Projects — Marcos Salas-Saavedra, PhD

Sea Level from Meteoric Calcite

Many older fossil corals are too altered for dating because aragonite has recrystallized to calcite. We test a new path: target meteoric calcite cements that filled coral cavities during subaerial exposure. We map fabrics and chemistry with micro-CT and LA-ICP-MS to isolate clean meteoric cements, then obtain U–Th ages (LA-MC-ICP-MS / solution) to provide minimum ages for lowstands and sharpen sea-level histories for older interglacials.

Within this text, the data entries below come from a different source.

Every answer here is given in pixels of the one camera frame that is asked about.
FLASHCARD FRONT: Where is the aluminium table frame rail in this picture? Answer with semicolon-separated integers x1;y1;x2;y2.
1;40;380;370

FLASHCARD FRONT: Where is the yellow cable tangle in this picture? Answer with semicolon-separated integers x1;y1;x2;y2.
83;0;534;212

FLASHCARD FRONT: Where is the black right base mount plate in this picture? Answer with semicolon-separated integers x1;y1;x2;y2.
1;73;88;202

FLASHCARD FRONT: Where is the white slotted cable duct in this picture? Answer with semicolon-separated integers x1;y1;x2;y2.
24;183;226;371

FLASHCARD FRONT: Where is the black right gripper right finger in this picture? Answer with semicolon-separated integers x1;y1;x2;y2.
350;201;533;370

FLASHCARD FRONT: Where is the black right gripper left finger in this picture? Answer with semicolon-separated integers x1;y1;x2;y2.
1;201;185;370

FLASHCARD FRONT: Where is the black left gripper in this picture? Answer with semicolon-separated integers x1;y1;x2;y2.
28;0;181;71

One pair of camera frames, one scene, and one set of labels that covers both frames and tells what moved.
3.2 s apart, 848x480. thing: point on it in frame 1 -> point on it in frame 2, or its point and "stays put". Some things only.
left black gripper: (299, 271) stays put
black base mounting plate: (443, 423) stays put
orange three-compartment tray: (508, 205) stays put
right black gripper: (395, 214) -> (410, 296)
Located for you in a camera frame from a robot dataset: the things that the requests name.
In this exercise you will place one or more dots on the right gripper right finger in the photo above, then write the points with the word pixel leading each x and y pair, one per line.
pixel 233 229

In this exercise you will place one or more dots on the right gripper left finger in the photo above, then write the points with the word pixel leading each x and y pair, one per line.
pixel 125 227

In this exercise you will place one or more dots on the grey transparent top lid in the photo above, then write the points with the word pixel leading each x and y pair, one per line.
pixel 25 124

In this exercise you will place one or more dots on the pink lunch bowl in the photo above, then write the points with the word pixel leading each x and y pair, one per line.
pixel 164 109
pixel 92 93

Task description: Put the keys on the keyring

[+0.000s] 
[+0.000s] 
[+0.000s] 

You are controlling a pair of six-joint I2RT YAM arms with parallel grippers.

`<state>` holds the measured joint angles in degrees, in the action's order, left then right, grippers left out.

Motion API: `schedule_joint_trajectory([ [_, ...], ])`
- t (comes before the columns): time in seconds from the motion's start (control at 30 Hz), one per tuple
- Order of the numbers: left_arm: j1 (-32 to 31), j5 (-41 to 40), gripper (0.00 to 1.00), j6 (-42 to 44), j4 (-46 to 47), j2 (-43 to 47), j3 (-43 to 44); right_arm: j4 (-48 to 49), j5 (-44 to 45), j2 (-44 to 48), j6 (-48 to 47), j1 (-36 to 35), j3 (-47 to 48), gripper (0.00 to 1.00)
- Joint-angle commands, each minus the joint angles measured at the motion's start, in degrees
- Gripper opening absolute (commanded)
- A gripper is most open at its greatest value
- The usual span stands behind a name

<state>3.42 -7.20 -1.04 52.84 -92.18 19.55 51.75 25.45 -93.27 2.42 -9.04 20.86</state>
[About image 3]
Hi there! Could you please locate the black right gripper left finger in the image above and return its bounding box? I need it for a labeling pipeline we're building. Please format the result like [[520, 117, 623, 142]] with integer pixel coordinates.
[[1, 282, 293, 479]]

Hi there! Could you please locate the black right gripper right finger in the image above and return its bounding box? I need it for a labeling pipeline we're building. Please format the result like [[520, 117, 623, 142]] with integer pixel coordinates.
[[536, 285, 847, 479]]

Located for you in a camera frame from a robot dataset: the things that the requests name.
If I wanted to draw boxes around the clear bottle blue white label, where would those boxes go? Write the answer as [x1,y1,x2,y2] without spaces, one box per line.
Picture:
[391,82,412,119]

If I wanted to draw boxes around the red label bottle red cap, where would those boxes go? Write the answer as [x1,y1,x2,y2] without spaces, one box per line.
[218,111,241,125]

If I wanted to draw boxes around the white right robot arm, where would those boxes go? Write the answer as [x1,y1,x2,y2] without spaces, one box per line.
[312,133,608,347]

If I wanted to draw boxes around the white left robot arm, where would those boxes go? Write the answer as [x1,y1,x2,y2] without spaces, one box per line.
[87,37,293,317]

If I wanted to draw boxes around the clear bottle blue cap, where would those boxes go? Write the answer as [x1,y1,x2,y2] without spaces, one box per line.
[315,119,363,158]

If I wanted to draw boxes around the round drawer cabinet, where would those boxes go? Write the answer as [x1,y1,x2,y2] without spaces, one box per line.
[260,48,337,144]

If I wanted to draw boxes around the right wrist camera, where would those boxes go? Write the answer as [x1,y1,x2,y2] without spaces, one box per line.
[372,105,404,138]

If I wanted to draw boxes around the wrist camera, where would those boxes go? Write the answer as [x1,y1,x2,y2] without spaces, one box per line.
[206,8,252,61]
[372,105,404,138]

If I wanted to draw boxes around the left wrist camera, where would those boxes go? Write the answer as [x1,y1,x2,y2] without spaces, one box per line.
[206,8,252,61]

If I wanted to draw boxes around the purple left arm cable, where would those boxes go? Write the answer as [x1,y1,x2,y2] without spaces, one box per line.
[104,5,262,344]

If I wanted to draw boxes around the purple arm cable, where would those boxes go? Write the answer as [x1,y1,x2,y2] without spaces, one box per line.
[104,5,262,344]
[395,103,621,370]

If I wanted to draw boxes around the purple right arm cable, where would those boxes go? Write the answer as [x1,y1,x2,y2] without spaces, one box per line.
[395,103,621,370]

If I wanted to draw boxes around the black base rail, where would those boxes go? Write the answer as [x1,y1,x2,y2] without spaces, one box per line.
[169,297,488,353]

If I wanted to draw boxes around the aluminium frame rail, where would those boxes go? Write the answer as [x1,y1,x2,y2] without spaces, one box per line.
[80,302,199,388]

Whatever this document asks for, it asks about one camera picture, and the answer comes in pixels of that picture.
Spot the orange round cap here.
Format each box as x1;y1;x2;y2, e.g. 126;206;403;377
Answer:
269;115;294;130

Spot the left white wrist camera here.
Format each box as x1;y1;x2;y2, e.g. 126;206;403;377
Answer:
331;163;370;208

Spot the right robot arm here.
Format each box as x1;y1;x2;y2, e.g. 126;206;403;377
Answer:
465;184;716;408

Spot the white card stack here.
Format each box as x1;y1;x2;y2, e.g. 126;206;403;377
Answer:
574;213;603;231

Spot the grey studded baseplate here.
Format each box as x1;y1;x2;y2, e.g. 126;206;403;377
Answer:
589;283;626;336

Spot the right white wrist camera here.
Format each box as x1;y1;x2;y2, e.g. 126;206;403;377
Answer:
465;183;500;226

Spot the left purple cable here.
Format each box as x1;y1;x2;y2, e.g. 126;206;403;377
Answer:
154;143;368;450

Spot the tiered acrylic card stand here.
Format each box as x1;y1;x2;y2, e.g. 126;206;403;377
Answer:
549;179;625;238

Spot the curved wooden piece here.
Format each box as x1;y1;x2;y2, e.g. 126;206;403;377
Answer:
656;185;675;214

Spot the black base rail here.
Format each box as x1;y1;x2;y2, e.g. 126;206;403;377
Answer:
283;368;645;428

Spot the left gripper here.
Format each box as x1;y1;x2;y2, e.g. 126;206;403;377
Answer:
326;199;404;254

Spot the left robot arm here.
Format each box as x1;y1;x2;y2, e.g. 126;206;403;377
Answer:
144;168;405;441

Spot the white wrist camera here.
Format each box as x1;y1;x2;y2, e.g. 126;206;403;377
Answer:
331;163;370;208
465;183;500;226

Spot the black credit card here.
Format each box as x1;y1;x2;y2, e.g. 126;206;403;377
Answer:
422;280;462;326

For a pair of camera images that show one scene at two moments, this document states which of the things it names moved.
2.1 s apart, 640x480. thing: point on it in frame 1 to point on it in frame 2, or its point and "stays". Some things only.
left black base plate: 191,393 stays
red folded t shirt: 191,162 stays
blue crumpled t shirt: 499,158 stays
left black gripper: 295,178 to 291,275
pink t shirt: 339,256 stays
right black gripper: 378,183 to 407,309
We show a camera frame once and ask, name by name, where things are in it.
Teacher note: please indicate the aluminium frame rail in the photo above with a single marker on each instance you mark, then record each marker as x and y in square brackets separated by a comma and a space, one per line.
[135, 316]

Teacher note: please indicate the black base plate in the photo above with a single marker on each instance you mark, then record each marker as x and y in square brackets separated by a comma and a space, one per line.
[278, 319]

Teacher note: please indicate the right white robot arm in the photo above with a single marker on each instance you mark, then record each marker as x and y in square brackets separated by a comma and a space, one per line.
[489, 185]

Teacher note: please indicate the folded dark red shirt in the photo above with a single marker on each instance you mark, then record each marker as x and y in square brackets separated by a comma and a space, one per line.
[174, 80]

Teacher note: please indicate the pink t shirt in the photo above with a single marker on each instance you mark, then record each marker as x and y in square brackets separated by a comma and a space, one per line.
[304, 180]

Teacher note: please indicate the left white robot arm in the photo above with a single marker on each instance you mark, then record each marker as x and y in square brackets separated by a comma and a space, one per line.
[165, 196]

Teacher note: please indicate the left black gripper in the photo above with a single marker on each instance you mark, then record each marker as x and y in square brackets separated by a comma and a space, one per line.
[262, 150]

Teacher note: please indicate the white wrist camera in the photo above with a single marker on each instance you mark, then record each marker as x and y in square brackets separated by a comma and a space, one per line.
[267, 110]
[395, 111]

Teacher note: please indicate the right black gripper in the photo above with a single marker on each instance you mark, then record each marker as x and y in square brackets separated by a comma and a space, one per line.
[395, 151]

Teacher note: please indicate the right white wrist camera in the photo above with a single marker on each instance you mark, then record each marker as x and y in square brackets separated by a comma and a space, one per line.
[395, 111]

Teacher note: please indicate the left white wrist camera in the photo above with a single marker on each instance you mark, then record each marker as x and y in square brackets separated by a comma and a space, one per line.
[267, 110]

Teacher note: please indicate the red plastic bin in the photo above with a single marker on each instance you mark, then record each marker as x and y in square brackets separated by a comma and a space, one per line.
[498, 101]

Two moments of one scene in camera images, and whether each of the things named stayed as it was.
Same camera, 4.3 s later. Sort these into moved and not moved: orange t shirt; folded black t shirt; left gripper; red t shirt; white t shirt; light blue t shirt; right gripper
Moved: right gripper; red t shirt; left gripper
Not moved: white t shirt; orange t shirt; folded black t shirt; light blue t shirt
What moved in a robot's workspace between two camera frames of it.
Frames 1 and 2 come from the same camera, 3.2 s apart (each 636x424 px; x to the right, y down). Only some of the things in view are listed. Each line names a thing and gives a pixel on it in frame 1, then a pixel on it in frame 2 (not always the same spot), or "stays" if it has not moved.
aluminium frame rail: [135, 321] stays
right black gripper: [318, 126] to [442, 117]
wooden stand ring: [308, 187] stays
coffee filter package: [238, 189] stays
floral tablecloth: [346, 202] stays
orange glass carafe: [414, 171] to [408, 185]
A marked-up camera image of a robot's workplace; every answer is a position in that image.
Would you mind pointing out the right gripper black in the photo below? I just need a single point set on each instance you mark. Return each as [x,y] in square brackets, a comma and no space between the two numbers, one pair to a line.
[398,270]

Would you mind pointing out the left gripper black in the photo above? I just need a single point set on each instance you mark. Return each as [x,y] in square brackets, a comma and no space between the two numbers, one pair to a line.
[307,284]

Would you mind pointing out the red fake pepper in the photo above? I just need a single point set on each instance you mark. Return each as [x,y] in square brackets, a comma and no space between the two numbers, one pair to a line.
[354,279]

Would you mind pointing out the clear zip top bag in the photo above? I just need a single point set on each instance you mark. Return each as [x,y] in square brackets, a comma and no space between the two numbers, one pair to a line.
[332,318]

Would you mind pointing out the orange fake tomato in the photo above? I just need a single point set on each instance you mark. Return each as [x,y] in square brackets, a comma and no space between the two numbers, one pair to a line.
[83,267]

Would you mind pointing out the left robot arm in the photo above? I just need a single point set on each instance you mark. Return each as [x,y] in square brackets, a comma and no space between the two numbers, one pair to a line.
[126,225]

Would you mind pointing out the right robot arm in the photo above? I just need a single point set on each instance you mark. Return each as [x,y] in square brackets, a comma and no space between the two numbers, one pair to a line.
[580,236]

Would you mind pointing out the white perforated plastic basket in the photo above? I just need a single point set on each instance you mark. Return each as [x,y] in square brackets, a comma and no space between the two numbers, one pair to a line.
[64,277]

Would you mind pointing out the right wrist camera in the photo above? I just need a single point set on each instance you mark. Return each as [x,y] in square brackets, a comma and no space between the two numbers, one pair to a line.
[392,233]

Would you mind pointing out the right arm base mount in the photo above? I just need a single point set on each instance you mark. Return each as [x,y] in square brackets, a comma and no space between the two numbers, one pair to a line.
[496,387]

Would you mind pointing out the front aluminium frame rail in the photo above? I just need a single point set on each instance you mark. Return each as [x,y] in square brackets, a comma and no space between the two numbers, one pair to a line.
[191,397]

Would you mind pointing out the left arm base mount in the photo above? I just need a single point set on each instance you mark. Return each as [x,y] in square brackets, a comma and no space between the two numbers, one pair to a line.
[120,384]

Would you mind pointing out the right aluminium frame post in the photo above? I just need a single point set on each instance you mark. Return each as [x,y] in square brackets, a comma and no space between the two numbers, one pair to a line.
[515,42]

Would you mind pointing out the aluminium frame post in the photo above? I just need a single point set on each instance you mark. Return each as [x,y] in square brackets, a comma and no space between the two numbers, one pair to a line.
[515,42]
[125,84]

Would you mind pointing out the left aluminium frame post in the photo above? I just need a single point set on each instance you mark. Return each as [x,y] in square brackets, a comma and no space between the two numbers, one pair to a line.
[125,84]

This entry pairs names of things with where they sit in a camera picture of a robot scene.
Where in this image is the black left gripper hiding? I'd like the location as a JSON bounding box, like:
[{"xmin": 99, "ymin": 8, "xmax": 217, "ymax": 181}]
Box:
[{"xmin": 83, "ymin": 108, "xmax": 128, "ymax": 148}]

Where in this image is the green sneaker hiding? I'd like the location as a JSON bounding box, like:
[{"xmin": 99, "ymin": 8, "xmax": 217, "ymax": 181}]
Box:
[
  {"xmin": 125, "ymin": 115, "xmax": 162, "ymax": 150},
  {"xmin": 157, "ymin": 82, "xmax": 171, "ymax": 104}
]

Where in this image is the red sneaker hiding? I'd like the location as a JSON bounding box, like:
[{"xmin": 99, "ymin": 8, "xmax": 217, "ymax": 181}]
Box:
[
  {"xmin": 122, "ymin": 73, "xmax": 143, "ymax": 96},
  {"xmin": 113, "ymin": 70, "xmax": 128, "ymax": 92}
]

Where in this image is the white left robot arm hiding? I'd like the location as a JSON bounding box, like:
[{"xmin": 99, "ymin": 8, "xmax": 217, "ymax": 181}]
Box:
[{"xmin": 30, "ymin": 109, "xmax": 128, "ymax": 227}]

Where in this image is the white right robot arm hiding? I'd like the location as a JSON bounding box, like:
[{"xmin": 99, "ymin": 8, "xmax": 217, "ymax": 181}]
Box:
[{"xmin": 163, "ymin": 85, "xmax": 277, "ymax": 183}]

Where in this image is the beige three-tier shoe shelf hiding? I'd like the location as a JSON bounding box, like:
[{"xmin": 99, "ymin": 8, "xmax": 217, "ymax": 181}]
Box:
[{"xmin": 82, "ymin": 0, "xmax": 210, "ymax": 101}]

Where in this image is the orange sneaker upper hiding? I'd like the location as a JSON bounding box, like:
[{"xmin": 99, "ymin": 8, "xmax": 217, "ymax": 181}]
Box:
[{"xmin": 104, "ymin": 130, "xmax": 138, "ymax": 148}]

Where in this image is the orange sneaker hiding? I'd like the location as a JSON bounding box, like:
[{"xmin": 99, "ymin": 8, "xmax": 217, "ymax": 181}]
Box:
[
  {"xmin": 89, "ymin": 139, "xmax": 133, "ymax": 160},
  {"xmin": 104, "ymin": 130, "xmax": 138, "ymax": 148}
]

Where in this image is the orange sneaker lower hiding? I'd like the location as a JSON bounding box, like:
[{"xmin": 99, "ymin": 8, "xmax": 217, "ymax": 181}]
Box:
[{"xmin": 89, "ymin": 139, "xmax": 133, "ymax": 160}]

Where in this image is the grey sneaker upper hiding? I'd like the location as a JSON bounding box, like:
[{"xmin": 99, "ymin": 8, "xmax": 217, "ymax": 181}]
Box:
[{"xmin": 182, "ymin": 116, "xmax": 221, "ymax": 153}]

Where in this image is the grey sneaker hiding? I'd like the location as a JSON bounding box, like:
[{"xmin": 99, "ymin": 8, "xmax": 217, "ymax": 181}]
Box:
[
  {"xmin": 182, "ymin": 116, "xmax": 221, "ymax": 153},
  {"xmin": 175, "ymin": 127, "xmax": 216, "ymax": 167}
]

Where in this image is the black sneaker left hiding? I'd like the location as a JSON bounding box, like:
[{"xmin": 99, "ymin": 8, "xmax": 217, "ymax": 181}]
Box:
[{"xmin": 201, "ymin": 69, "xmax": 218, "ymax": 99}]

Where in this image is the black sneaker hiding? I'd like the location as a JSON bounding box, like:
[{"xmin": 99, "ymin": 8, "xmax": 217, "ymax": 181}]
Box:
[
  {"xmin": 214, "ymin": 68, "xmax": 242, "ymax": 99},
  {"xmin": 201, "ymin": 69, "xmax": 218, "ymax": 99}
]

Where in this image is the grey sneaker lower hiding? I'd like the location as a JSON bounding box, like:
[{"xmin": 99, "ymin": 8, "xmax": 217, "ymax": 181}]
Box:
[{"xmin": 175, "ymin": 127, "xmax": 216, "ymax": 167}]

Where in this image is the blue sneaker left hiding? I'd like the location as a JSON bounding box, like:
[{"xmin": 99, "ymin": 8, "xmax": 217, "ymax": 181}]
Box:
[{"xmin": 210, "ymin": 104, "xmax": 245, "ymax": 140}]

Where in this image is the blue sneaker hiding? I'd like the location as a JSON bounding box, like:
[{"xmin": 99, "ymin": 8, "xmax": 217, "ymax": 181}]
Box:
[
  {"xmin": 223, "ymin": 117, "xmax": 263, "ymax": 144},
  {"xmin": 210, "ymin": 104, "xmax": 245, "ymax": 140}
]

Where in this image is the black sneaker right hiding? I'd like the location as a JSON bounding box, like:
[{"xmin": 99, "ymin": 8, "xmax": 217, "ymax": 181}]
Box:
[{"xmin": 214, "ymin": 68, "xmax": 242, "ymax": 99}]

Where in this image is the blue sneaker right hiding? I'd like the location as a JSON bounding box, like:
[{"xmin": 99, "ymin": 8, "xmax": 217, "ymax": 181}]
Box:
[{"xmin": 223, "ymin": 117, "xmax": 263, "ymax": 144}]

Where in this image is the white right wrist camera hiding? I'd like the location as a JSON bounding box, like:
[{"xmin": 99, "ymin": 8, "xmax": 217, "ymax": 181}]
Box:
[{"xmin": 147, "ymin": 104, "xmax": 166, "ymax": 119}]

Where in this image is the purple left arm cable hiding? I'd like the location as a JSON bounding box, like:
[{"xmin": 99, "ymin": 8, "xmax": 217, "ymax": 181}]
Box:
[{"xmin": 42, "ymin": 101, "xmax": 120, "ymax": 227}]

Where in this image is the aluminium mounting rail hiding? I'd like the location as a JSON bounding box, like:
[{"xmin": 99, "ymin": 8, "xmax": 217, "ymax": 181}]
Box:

Key questions: Can meteoric calcite reliably constrain exposure/lowstand timing where skeletal aragonite is lost?
Approach & methods: Micro-CT to visualize voids/cements; LA-ICP-MS lines to identify meteoric vs neomorphic calcite; select targets with low 232Th; date with LA-MC-ICP-MS and solution U–Th.
Early results: Meteoric calcite shows no detectable detrital 232Th in screened zones and low but measurable U (≈0.5 ppm avg). U varies along ablation lines with consistent patterns, likely reflecting thin subsurface layers. Sequences include Ribbon Reef 5, IODP 325, One Tree Reef, Windley Key (FL), and Western Australia.
What’s next: Tighten identification of cement boundaries, prioritize higher-U targets for precision ages, and integrate with coralgal/stratigraphic context to refine MIS-scale sea-level curves.

Micro-CT slice highlighting coral cavity infilled by meteoric calcite

LA-ICP-MS ablation tracks across cement boundaries

Close-up of meteoric calcite fabric in altered coral

Sample overview from Ribbon Reef / IODP sequence

Instrument setup: LA system connected to MC-ICP-MS

U and 232Th screening plot identifying clean targets

Notes: meteoric cements commonly have low detrital 232Th and measurable U; we standardize U with Great Canyon Travertine (matrix matched). Lightbox: click any image and swipe/arrow through.

Mid-Holocene Coral Paleoclimate (Heron Reef)

We build two ~60-year, sub-seasonal coral records from ~6.9 ka and ~5.2 ka at Heron Reef (southern GBR) to test how ENSO and the Indo-Australian Summer Monsoon behaved in the mid-Holocene. Using 193-nm LA-ICP-MS, we quantify Li, B, Mg, Sr, Mn, Y, REEs, U, Th along growth bands, evaluate temperature proxies (e.g., Sr/Ca, Li/Mg, B/Ca) and water-quality indicators (Mn/Ca, Y/Ho, Ce/Ce*), and compare seasonal cycles and interannual variance between windows.

Key questions: Did ENSO amplitude or hydroclimatic forcing differ between ~6.9 and ~5.2 ka, and how did terrigenous influence modulate near-shore water quality?
Approach & methods: Strict screening for diagenesis; compositional/anomaly metrics; time-series and spectral analysis to isolate seasonal and 2–7-yr variability.
Work in progress: Extract robust temperature and water-quality signals from low-level trace elements; benchmark spectra and variance across both windows; integrate with regional mid-Holocene frameworks.

Slabbed fossil coral from Heron Reef showing annual bands

Laser track plan over seasonal band couplets

Core workspace—sample cleaning and mounting

Proxy schematic for Sr/Ca, Li/Mg, and Mn/Ca

REE screening and anomaly metrics (Ce/Ce*, Y/Ho)

Example time series with seasonal and interannual variability

Results will clarify the link between ocean–atmosphere dynamics and coastal water quality long before modern observations.